Fifth & Sixth Grade Wildlife Curriculum

USD $20.00

Fifth Grade Waldorf Tie-In: The Waldorf fifth grade theme asks “Who am I? “ as a child comes into his/herself. In science they study plant life with botany. The study of history brings the child into him or herself by beginning in ancient times and working up to the present day. Geography brings the child into the world by starting locally and expanding to the whole planet. This is a good time to bring in non-native species of wildlife into the curriculum and talk about animals in other areas of the world. Although Waldorf does not have the child explore their own physiology until sixth grade, exploring the physiology of wildlife is the perfect preparation for studying their own physiology in sixth grade and provides them with simpler models they can build upon later. Most children have a favorite animal they would love to learn more about at this age so their motivation to learn about the internal workings of this animal will be able to fuel their passion for wildlife physiology. Sixth Grade Waldorf Tie-In: At twelve, the child experiences another change At this age the thinking begins to change from the picture building of the child to the intellectual (logical or cause and effect thinking) of the adult. Wildlife food-webs fit perfectly into these formats. The student studies geology and begins physics with the exploration of optics and acoustics and the properties of heat, magnetism and electricity. When students study volcanoes, earthquakes and other natural phenomena they can easily integrate wildlife relationships into these lessons. Sixth graders learn about the structural basis of modern society with the study of Roman law. This fits in perfectly with the concept of biodiversity and how the student can impact what is happening around them in the world of wildlife management. The concepts of writing to one’s representative or other forms of social action can be explored. Their study of Roman Law can be directly applied to what they find is happening in the modern legal system as far as process and wildlife laws.

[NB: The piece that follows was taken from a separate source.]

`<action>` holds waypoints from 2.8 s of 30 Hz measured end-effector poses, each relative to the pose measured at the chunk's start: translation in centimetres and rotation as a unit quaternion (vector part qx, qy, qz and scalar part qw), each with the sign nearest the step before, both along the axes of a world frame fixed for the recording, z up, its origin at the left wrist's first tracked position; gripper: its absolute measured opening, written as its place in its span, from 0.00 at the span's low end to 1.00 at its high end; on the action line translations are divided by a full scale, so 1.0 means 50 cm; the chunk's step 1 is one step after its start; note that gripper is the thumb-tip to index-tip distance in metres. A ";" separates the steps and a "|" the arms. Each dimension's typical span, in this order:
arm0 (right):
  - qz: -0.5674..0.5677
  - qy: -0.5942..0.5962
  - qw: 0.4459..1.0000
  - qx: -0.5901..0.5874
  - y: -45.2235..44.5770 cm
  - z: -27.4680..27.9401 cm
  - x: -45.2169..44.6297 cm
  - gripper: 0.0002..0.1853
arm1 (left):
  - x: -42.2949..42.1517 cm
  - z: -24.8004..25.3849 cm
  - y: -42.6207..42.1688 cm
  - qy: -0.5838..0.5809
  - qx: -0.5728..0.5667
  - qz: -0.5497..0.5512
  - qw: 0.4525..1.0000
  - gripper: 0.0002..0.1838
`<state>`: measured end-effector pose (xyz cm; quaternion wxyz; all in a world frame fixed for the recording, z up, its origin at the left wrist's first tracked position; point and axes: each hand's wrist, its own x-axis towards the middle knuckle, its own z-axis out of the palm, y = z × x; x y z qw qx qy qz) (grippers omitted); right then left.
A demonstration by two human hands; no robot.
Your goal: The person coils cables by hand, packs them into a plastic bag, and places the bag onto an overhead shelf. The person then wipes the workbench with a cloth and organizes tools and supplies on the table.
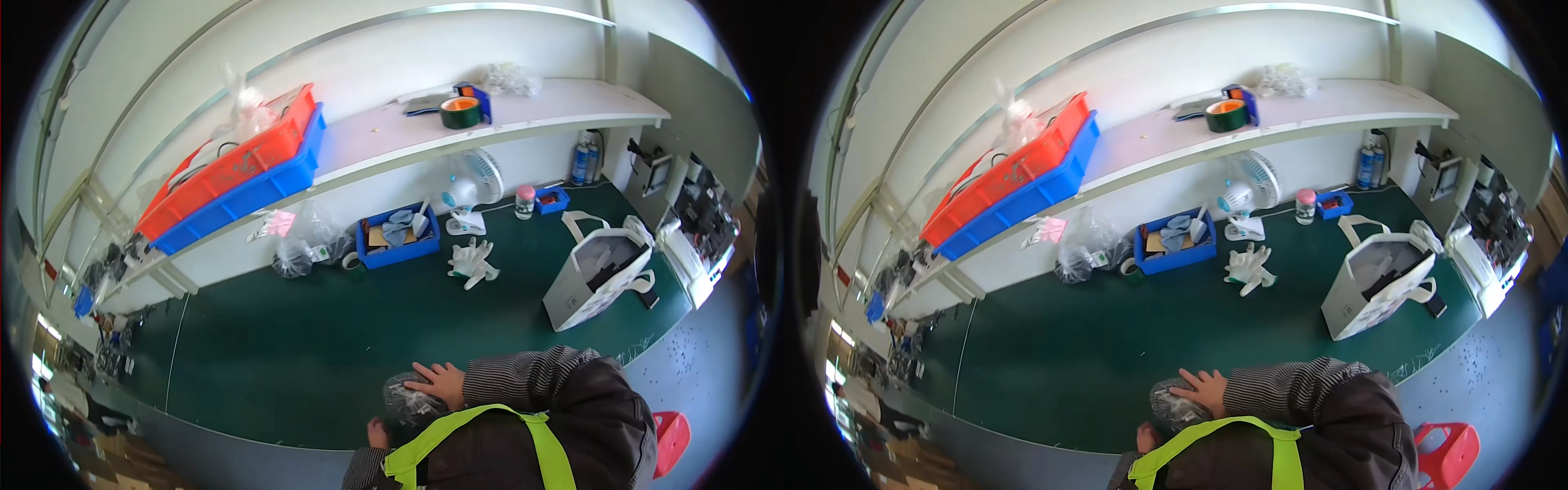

Lesson Block 5th/6th – Bald Eagle Monitoring as a Model for Early Fieldwork: In this comprehensive lesson block students learn about the physiology of wildlife and plants by observing one species in greater detail. They continue expanding their concepts of “adaption” by learning that not only do animals have external adaptions (claws, ocilli, etc.) but also INTERNAL adaptions like different kinds of respiration, digestion, waste disposal, and transport of materials. Students focus on earth sciences in this grade so any tie-in between wildlife/life-science and earth science that can be made will be made in this grade. For example, students might talk about how earthquakes, landslides, floods, and volcanoes change human and wildlife habitats. They may also explore how humans can induce some of these changes. For example, how construction can cause landslides or floods. Lessons include: The Physiology of Wildlife, Wildlife Respiratory System, Wildlife Digestive System, Wildlife Eyes & How Those Differences Effect Their Sight, Advanced Food-Webs The Relationship Between Environmental Changes and Wildlife, Biodiversity Topics and How Students Can Impact The Concepts of Carrying Capacity, Human Impact, Management and Harvest.